If Adam and Eve are our first parents, I think it’s safe to say the rest of the billions of apples didn’t fall far from the tree. We needed a Savior, a gardener to tend to our broken, barren hearts. God always gives us what we need.
Just as Eve’s disobedience brought death (sin) to the world, Mary’s obedience brought Life itself: Jesus Christ. Jesus comes to do the will of the Father, not his own, like Adam. To continue the comparisons, Adam’s decision brought the curse of thorns and thickets, and Jesus wore that curse as a crown. Adam names Eve the “mother of all living,” and Jesus names Mary as the mother of all God’s people (Jn 19:26-27). Adam and Eve ate from the Tree of Life, as the New Adam, Jesus, died on a tree so that we may have life. God, in His goodness, provided Adam and Eve with clothes when they realized they were naked. Jesus, in His goodness, clothes us in righteousness. There are other similarities that speak to the perfect plan of God’s, but one of my favorites comes after the passion, death, and resurrection of our Lord. When Mary Magdalene saw Jesus for the first time after His resurrection, she didn’t recognize him, “supposing him to be the gardener,” (Jn 20:15).

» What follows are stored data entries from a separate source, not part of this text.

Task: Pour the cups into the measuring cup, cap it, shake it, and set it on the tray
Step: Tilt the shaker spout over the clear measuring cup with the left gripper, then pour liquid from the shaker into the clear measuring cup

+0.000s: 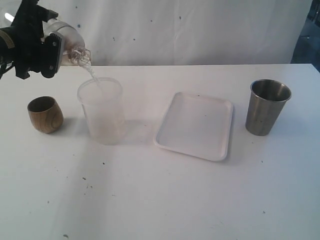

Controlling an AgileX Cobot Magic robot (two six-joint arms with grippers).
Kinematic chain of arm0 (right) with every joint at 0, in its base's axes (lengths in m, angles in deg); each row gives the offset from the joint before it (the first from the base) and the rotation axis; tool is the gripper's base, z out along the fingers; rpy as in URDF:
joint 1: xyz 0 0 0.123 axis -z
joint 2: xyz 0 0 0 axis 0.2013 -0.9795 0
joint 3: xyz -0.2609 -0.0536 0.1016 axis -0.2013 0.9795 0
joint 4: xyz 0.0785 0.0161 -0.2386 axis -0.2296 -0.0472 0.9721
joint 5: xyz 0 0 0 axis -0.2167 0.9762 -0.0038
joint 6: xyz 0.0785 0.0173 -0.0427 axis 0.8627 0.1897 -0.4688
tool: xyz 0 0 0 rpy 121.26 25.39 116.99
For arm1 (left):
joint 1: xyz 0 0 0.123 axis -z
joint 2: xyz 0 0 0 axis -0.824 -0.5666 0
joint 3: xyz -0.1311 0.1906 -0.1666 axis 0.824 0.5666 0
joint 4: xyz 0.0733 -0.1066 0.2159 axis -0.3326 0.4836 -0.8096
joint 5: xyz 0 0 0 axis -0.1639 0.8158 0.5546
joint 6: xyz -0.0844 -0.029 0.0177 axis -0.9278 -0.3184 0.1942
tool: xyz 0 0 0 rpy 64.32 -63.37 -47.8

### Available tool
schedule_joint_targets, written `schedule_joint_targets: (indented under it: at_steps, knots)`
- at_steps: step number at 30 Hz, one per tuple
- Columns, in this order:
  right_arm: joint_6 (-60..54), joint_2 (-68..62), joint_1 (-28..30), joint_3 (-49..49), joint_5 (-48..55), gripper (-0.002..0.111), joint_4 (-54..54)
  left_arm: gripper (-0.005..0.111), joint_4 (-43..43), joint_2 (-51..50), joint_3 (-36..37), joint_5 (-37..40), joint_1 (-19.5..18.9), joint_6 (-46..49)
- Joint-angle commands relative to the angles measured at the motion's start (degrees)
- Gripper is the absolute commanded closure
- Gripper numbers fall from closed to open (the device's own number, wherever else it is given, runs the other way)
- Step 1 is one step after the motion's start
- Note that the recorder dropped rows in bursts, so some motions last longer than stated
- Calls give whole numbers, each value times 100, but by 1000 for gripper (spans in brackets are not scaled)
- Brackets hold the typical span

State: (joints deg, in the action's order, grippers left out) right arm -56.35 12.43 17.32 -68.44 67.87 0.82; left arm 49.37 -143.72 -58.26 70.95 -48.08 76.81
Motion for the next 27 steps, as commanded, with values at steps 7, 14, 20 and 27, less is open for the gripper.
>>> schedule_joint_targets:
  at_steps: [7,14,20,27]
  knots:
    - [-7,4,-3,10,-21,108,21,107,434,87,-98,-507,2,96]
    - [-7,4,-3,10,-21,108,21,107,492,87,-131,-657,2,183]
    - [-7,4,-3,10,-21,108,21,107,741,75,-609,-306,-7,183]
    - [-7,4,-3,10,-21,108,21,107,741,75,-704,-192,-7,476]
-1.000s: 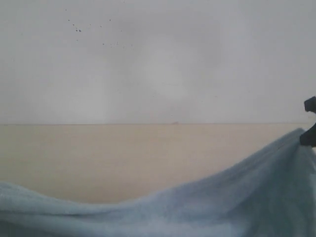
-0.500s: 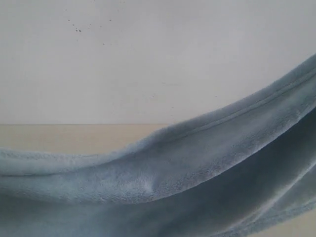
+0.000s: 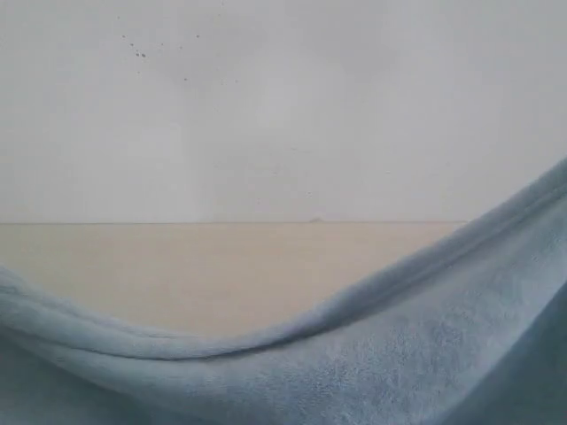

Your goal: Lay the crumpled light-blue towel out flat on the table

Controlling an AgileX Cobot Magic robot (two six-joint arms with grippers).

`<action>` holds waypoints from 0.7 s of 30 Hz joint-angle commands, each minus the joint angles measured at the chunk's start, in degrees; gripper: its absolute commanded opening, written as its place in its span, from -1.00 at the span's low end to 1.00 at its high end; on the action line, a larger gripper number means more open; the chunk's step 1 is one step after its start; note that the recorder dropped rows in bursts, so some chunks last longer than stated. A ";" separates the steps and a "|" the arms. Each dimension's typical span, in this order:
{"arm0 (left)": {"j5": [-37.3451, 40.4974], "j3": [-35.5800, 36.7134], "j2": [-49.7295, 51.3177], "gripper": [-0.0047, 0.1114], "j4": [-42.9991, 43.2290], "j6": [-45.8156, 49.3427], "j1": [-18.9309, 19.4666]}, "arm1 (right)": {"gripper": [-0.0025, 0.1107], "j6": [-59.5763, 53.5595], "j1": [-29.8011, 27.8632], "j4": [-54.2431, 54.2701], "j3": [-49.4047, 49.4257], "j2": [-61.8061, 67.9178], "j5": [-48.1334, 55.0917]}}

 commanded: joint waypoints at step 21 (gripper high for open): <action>-2.74 -25.65 67.89 -0.84 42.76 -38.19 4.49 | -0.96 -4.22 -0.22 -3.05 0.02 36.59 -35.91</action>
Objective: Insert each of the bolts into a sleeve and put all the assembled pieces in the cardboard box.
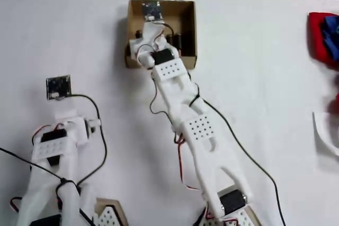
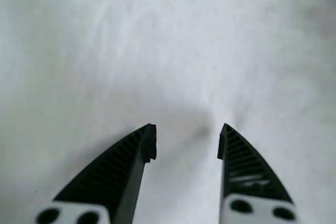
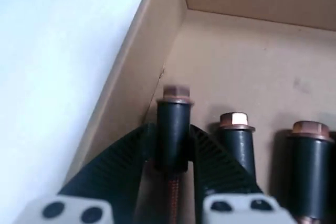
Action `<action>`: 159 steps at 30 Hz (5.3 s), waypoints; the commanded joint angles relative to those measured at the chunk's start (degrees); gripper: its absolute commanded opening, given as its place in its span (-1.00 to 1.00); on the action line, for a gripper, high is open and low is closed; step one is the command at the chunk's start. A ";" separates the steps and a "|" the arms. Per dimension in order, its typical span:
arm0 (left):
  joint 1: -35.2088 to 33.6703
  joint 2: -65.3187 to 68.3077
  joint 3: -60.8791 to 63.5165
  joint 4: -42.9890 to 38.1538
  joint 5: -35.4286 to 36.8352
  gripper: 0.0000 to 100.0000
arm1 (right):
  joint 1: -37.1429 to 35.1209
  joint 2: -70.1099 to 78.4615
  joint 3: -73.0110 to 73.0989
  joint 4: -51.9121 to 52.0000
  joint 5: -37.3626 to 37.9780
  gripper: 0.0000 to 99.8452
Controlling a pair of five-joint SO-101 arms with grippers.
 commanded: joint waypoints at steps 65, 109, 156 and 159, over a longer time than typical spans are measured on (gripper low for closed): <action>9.93 -69.36 1.63 50.46 -19.52 -0.58 | 19.38 -181.85 160.79 21.67 0.09 -0.82; 15.74 -67.60 5.93 32.26 -7.03 -0.57 | 20.97 -178.33 174.42 22.46 12.04 -0.82; 15.82 -46.51 4.97 28.57 -1.93 -0.41 | 20.88 -178.33 174.42 22.46 11.78 -0.82; 15.74 -53.19 11.38 28.57 -2.02 -0.40 | 20.88 -178.33 174.42 22.46 11.78 -0.82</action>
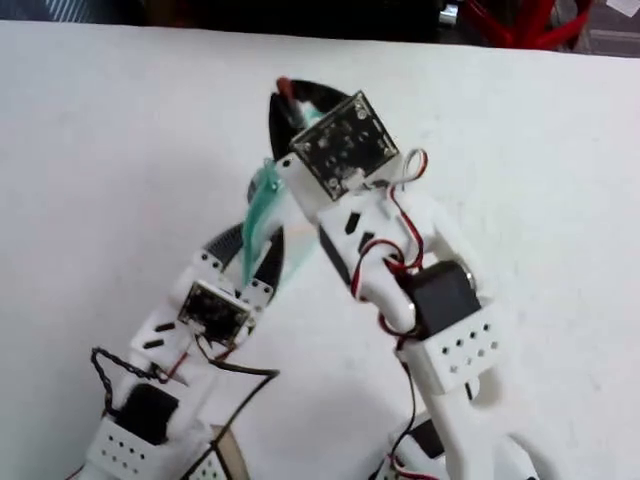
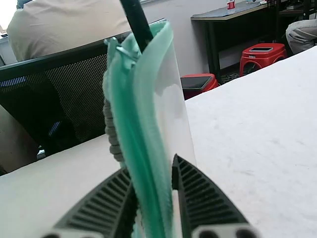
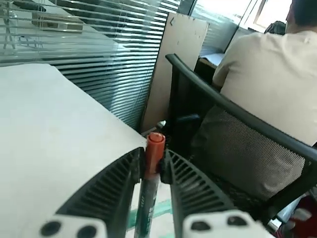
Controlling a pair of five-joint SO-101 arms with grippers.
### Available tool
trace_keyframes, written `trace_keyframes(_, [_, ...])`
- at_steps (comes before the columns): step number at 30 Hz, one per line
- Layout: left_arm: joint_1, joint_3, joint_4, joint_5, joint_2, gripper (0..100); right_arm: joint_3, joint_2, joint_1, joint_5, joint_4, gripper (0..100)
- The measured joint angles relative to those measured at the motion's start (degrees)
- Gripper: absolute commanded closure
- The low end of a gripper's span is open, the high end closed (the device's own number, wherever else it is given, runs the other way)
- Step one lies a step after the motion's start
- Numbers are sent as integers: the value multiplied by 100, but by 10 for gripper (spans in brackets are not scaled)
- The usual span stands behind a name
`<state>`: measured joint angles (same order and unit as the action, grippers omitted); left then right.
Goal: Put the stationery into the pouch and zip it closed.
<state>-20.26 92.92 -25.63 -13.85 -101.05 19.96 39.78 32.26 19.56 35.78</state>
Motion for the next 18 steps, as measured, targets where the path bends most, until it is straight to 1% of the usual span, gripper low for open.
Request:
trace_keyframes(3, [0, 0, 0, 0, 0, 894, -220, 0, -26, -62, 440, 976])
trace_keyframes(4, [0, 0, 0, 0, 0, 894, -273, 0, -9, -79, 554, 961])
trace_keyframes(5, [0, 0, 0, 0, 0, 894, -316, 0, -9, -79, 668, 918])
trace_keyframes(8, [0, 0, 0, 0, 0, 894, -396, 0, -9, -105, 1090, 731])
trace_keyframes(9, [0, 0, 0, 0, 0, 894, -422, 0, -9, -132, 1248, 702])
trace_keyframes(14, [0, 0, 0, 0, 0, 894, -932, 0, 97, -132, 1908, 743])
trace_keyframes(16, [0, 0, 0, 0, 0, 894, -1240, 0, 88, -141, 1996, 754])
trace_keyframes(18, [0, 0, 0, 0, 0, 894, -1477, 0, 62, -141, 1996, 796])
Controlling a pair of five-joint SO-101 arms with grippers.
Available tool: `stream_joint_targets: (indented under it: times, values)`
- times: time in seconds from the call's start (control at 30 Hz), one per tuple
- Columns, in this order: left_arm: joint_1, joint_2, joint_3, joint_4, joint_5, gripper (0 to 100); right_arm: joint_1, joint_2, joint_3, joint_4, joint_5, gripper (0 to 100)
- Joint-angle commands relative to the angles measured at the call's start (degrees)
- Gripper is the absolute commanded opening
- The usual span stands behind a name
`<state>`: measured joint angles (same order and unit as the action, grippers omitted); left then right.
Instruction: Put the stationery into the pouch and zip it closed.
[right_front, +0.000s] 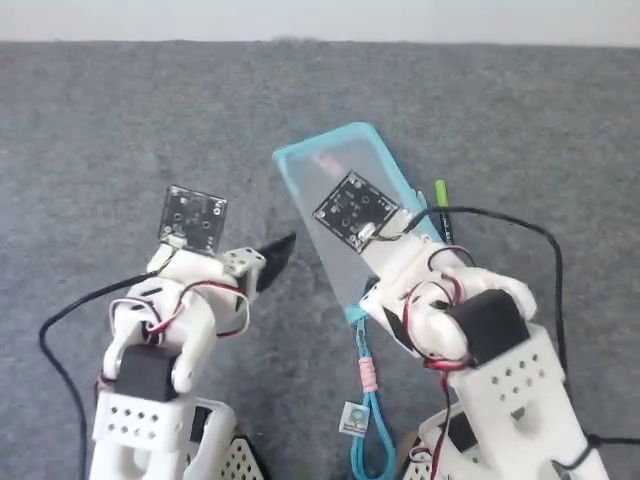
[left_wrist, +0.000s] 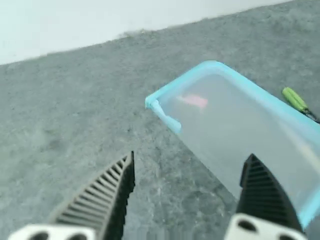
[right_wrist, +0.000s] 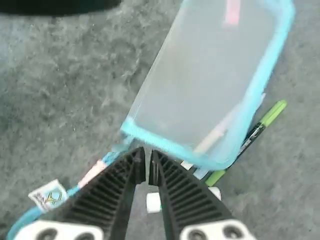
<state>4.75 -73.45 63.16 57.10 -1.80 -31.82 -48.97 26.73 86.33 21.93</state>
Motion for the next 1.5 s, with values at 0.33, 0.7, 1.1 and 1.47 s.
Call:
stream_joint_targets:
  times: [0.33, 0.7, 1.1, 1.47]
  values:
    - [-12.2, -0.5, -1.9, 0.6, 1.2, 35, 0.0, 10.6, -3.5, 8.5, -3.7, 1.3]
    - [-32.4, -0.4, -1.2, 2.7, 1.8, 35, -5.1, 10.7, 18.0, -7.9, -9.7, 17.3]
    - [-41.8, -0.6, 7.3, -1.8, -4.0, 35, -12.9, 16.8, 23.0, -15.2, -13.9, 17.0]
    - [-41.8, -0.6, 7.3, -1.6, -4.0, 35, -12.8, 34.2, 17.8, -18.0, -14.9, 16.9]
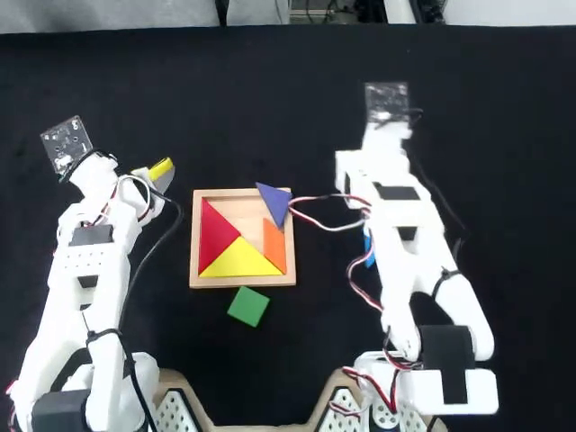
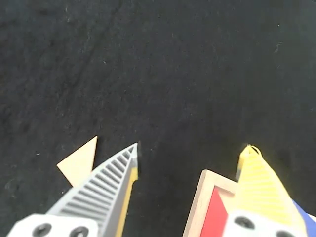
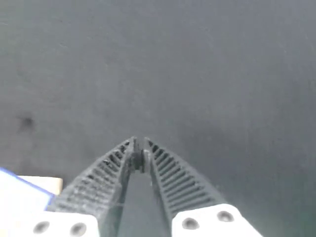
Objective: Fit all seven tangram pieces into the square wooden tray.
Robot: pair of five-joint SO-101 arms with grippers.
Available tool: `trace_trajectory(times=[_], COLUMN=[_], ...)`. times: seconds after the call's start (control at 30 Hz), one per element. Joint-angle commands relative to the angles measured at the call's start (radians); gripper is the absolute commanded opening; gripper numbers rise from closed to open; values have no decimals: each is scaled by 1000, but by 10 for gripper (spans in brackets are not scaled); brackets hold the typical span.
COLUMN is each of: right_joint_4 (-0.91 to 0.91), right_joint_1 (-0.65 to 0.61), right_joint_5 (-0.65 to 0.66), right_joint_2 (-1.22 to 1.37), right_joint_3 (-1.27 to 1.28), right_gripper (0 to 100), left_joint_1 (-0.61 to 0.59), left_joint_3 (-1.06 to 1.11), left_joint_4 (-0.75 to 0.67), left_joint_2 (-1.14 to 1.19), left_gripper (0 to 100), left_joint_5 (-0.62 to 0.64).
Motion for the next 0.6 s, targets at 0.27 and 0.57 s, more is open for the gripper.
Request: trace_trajectory(times=[0.27,0.57], right_joint_4=[311,327], right_joint_1=[-206,-325], right_joint_5=[6,11], right_joint_2=[323,473], right_joint_3=[-524,-621], right_gripper=[11,11], left_joint_1=[-4,2], left_joint_3=[102,101], left_joint_4=[-183,-184], left_joint_2=[-8,-8], left_gripper=[317,317], left_joint_5=[61,61])
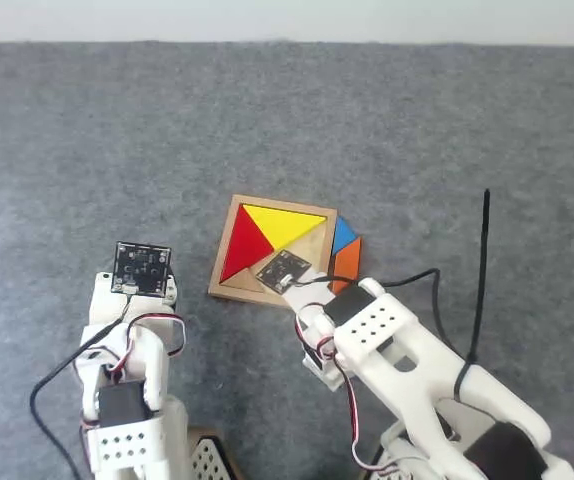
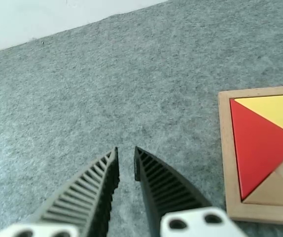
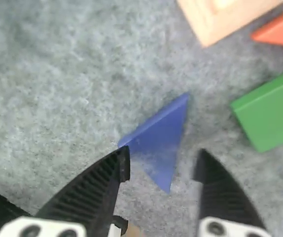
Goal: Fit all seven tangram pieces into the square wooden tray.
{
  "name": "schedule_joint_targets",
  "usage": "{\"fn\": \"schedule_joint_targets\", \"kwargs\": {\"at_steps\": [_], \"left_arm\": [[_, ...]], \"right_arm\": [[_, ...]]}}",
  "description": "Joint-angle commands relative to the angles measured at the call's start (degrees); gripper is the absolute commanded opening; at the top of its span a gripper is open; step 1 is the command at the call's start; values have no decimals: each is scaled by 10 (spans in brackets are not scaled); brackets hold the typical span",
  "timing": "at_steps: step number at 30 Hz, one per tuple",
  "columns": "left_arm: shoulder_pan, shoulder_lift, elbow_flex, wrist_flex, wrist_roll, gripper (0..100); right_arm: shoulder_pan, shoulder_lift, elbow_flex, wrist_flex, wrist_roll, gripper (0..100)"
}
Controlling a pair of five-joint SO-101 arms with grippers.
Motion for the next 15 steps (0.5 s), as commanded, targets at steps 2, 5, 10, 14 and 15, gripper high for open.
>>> {"fn": "schedule_joint_targets", "kwargs": {"at_steps": [2,5,10,14,15], "left_arm": [[-1,-8,-17,3,-4,55],[-1,-8,-17,3,-4,55],[-1,-8,-17,3,-4,55],[-1,-7,-17,3,-4,55],[-2,-7,-17,3,-4,55]], "right_arm": [[-7,-2,9,-37,5,342],[-43,-2,31,-65,-9,342],[-88,-2,40,-86,-73,342],[-53,-2,43,-86,-72,342],[-35,-2,44,-86,-72,342]]}}
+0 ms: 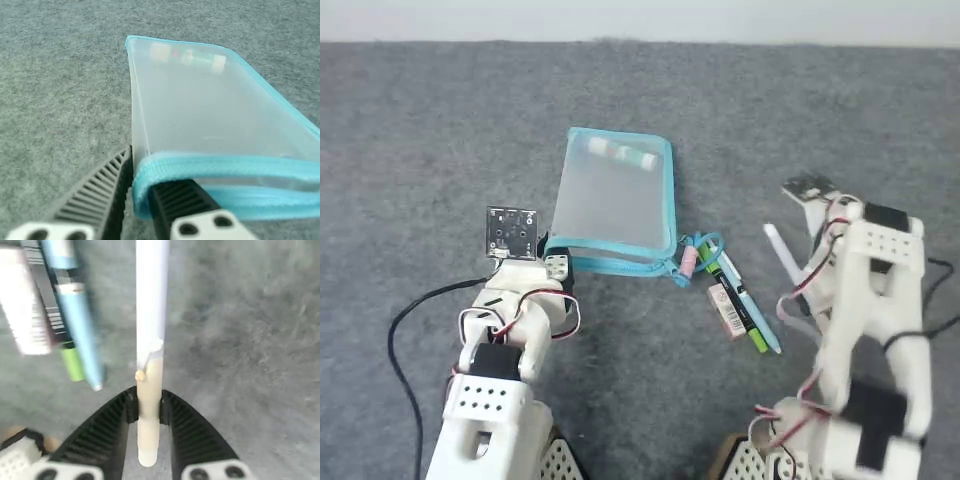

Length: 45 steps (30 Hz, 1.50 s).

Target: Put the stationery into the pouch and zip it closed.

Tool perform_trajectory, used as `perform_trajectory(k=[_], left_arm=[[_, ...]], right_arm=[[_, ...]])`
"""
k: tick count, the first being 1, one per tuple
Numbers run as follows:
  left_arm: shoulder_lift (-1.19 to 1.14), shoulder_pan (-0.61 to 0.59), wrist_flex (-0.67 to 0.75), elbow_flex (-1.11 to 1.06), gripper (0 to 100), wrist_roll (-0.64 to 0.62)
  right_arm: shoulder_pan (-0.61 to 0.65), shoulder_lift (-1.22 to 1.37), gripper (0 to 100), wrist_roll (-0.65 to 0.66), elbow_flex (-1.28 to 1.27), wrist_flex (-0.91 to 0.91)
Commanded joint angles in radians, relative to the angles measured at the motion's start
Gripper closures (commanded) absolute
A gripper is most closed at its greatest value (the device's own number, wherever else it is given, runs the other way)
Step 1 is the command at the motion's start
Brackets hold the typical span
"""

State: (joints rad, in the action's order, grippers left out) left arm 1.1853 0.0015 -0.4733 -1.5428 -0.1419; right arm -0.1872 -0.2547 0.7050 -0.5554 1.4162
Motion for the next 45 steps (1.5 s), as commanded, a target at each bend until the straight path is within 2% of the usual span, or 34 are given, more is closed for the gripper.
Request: perform_trajectory(k=[1, 6, 10, 16, 22, 33, 42, 45], left_arm=[[0.021, 0.006, 0.040, 0.025, 99, 0.005], [0.021, 0.006, 0.041, 0.025, 99, 0.005], [0.021, 0.006, 0.041, 0.025, 99, 0.005], [0.021, 0.006, 0.041, 0.025, 99, 0.006], [0.021, 0.008, 0.041, 0.025, 99, 0.006], [0.021, 0.008, 0.041, 0.025, 99, 0.008], [0.021, 0.008, 0.041, 0.025, 99, 0.008], [0.021, 0.008, 0.041, 0.024, 99, 0.008]], right_arm=[[0.108, -0.255, 99.2, -0.029, 0.048, 0.127], [0.392, -0.464, 99.2, -0.026, 0.048, 0.280], [0.604, -0.553, 99.2, -0.035, 0.048, 0.326], [0.774, -0.478, 99.2, -0.146, 0.054, 0.323], [0.788, -0.286, 99.2, -0.259, 0.089, 0.205], [0.786, 0.156, 99.2, -0.427, 0.460, 0.206], [0.786, 0.375, 99.1, -0.559, 0.836, 0.303], [0.788, 0.423, 92.1, -0.539, 0.954, 0.371]])
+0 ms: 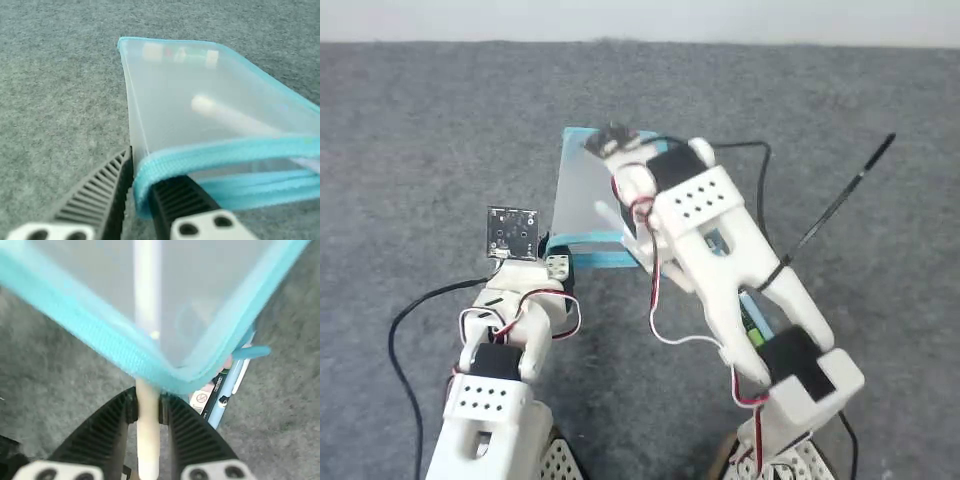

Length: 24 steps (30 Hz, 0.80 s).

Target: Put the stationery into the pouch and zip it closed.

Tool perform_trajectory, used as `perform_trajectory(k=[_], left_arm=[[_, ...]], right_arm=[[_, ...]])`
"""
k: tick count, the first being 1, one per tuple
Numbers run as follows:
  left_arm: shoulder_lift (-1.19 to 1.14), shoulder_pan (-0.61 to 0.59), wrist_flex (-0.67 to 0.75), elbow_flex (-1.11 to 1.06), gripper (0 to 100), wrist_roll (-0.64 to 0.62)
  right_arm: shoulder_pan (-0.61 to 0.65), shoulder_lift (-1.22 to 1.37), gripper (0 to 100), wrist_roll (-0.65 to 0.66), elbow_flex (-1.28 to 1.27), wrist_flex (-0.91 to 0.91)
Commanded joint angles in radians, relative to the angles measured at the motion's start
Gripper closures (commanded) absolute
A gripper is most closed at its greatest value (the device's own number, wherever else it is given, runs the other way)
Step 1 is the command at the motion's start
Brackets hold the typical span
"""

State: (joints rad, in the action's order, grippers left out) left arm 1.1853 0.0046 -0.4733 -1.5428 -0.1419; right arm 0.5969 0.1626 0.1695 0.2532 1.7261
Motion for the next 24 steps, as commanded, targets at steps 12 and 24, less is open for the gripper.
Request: perform_trajectory(k=[12, 24], left_arm=[[0.020, 0.005, 0.041, 0.025, 99, 0.009], [0.021, -0.005, 0.041, 0.027, 99, 0.006]], right_arm=[[0.005, 0.001, 72.8, 0.086, 0.201, 0.070], [-0.168, -0.406, 77.2, 0.242, -0.522, -0.130]])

Jesus freely gave his life for us and brought New Covenant to the whole world. Jesus is the gardener of resurrection and new life, and gardeners cannot be distant. He’s with us, Emmanuel, in our midst and in the mix. Daily, He plants, prunes, and protects. He transforms us by tilling and turning the soil of our souls and weeding out our vices. He cultivates and cares for us, His co-heirs.
And all those apples that fall, bruised and busted, aren’t wasted. The good gardener gathers them, washes them, and still gives them a delicious purpose: sauce, cider, even pie.